Stupid Things Said Part 3
After the last little bit I’ll have enough material for stupid things said for ten years. But we won’t go into that. Instead we’ll just go with it.
- Working is for the lazy. Well that’s an excuse to sit around and be umm…lazy.
- I haven’t the time to get to it. Says the person who doesn’t work.
- Windows left open when I’m gone means I’ve got nothing to steal. Tell that to a thief and see how well it goes over.
- Safety isn’t as important as life. Until you go splat and have no more life.
- Feel good for the daises, man. And that cloud of smoke has nothing to do with it, right?
- Haven’t seen you in…I can’t do math. Ages, a long time, years, they all work. No math needed.
- Boredom prevents me from doing anything.
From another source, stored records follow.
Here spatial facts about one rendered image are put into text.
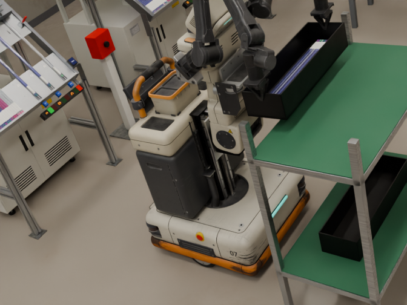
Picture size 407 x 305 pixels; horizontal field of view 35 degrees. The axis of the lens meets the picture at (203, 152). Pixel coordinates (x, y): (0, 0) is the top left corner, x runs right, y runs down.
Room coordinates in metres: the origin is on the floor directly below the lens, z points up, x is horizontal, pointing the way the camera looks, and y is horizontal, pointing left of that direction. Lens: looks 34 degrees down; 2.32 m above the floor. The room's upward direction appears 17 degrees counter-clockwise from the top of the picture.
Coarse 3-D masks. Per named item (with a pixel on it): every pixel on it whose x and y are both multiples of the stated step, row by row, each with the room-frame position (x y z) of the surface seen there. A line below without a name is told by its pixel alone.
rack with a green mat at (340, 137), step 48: (384, 48) 2.42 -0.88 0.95; (336, 96) 2.16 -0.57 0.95; (384, 96) 2.06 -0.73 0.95; (288, 144) 1.94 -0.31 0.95; (336, 144) 1.85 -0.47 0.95; (384, 144) 1.77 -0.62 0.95; (336, 192) 2.29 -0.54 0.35; (384, 240) 1.91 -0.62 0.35; (288, 288) 1.93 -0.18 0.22; (336, 288) 1.74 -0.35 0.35; (384, 288) 1.67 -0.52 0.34
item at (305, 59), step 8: (320, 40) 2.45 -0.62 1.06; (312, 48) 2.40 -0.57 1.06; (304, 56) 2.35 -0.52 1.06; (312, 56) 2.33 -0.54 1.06; (296, 64) 2.30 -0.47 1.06; (304, 64) 2.28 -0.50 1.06; (288, 72) 2.26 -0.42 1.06; (296, 72) 2.24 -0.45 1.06; (280, 80) 2.21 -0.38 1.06; (288, 80) 2.19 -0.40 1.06; (280, 88) 2.15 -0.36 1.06
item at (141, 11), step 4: (124, 0) 4.32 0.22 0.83; (128, 0) 4.29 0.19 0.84; (132, 0) 4.27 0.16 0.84; (136, 0) 4.27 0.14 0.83; (132, 4) 4.28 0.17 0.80; (136, 4) 4.25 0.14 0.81; (140, 4) 4.24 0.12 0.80; (136, 8) 4.26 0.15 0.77; (140, 8) 4.23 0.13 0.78; (144, 8) 4.21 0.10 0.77; (140, 12) 4.24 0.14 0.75; (144, 12) 4.21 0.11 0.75; (148, 12) 4.19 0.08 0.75; (148, 16) 4.20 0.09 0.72; (152, 16) 4.17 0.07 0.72; (148, 20) 4.20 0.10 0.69
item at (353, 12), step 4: (348, 0) 4.55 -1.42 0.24; (352, 0) 4.53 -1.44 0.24; (368, 0) 4.86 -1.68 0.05; (372, 0) 4.86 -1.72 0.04; (352, 4) 4.53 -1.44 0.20; (368, 4) 4.87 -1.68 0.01; (372, 4) 4.85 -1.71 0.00; (352, 8) 4.53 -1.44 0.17; (352, 12) 4.54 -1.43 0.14; (356, 12) 4.55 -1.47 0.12; (352, 16) 4.54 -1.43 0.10; (356, 16) 4.54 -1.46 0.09; (352, 20) 4.54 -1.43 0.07; (356, 20) 4.54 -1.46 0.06; (352, 24) 4.54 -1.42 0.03; (356, 24) 4.53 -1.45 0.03
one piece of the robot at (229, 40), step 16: (224, 32) 2.48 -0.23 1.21; (192, 48) 2.42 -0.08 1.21; (224, 48) 2.46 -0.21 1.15; (208, 80) 2.48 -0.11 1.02; (208, 96) 2.51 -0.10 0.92; (240, 96) 2.49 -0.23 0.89; (208, 112) 2.47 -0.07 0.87; (240, 112) 2.48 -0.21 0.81; (224, 128) 2.42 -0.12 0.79; (224, 144) 2.44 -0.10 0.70; (240, 144) 2.38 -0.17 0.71
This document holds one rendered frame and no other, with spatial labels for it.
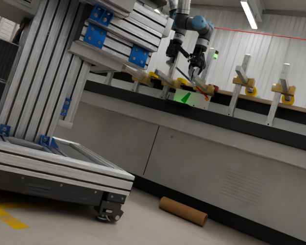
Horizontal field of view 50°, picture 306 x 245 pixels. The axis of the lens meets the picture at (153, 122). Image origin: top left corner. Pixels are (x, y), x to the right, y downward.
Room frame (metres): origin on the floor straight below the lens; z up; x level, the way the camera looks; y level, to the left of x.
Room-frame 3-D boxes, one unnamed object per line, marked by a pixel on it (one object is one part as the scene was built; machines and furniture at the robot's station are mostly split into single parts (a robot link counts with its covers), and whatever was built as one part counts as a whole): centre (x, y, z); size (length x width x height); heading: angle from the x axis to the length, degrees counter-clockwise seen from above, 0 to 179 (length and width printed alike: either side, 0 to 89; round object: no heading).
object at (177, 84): (2.32, -0.04, 0.83); 0.14 x 0.06 x 0.05; 63
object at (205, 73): (2.22, -0.24, 0.89); 0.04 x 0.04 x 0.48; 63
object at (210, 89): (2.21, -0.26, 0.85); 0.14 x 0.06 x 0.05; 63
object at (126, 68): (2.37, 0.20, 0.81); 0.44 x 0.03 x 0.04; 153
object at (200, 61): (1.92, -0.13, 0.96); 0.09 x 0.08 x 0.12; 153
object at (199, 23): (1.85, -0.07, 1.12); 0.11 x 0.11 x 0.08; 60
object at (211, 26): (1.93, -0.14, 1.12); 0.09 x 0.08 x 0.11; 150
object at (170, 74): (2.33, -0.02, 0.89); 0.04 x 0.04 x 0.48; 63
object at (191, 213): (2.05, -0.35, 0.04); 0.30 x 0.08 x 0.08; 63
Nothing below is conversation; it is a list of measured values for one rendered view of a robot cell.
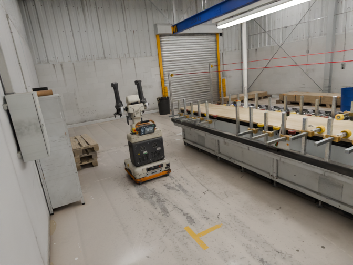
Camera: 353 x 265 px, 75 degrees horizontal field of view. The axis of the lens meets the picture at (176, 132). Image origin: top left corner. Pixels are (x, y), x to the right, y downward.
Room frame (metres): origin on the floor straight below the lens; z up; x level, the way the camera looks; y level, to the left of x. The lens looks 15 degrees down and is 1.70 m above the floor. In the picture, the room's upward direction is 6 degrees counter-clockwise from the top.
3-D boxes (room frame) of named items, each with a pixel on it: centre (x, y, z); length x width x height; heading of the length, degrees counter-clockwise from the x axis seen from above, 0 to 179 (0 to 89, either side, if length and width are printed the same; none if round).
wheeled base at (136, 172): (3.74, 0.58, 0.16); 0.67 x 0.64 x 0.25; 27
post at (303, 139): (2.31, -1.35, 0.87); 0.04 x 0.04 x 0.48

Wowweee, must be some boredom. Bottle that and sell it.
- Sorting the real from the fake houses. If a house is fake, wouldn’t there be nothing there? A real mind bender that one.
- Watchful eyes see nothing. I wish listening ears could hear nothing.
- Deadlines have no impact on me. Don’t pay your taxes and you’ll find out what a fake house is. Feel free to tell me when you do though.
Can a house be fake? Like some movie backdrop maybe? Are there any stupid things said that you recall lately? They sure can register when you are aware. Some are far more stupid than others. Some just come out before one knows what they said. But stupid things said always come due.
Enjoy life, forget the strife.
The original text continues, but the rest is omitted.